He’s many things: a respected musician, a master networker and a wild eccentric — it’s no wonder celebrities and many musicians are drawn to his offbeat charisma and idiosyncratic-inventor vibe.

This month Holmes and Liesegang quietly put out “American Sunshine,” the first full-length Ashtar Command album, via Holmes’ Privateer label and Shepard Fairey’s Obey imprint. “American Sunshine” features a collective of musicians united by Holmes and Liesegang’s lush electronic pop. Named after the fictional intergalactic United Nations, Ashtar Command, as Holmes explains, “oversees good aliens battling evil aliens for the soul of humanity.”

Equal parts shoegaze, Pink Floyd and cosmic bubble gum, it’s probably the only album to feature L.A. pop savant Har Mar Superstar and teen sensation Taylor Hanson. “Chris is a master of time and space — Leon Russell for the new computer era,” Hanson says.

Holmes lives in a purple-and-red house on the edge of Silver Lake that contains not only his studio but a Wonka-esque world of toys that populates his creative play space — a Pac Man arcade game, a Bee Gees rhythm machine, vintage Moog synthesizers and various strange instruments. The musician’s memory flows with odd stories, and a visit prompts surprising anecdotes from his past. Pointing to a sitar leaning against the wall, he recalls a particularly unique session.

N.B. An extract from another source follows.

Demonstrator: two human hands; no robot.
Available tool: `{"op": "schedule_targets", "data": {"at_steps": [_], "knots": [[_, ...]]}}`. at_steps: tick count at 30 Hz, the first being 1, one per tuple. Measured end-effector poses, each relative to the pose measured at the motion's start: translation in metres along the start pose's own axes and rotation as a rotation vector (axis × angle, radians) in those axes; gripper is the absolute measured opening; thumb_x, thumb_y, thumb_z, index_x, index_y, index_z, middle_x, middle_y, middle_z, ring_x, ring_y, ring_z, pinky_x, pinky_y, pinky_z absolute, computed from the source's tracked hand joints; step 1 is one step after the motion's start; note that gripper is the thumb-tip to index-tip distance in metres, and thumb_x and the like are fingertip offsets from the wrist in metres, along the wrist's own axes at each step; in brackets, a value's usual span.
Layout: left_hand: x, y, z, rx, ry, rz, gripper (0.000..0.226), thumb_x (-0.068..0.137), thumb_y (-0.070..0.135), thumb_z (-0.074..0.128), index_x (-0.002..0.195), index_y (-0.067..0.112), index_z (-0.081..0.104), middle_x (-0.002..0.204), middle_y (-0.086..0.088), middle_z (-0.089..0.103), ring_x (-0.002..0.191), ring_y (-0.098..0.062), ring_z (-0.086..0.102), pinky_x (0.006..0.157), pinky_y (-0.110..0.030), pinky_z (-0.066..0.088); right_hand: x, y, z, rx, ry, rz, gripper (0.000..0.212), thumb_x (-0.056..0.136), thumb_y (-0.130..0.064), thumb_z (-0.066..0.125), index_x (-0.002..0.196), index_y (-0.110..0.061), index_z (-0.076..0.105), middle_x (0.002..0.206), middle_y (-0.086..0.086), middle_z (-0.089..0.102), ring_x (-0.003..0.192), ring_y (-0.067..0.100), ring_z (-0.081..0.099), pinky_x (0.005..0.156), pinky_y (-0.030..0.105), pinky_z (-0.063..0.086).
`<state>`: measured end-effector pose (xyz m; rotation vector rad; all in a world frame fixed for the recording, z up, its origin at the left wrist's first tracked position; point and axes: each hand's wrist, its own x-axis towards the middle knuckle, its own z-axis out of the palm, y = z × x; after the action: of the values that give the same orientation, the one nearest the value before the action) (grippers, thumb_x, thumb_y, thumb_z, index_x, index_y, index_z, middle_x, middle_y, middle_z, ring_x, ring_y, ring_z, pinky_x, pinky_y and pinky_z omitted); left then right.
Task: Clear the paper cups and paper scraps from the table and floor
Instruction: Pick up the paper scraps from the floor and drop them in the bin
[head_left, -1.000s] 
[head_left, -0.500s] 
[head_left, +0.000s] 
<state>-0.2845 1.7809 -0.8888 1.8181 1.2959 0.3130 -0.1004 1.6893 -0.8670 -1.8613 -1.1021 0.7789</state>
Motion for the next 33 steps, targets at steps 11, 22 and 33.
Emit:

When the Warsi Brothers — legends of the Indian Qawwali music world whose family helped train superstars such as Nusrat Fateh Ali Khan — stopped by to record one of Holmes’ songs in his living room, it was the only secular music they’d ever done. “They only spoke Urdu, so we could only communicate through music,” Holmes says. “They fixed my sitars and harmoniums with toothpicks and dental floss — it was like having Jimi Hendrix tune your guitar!”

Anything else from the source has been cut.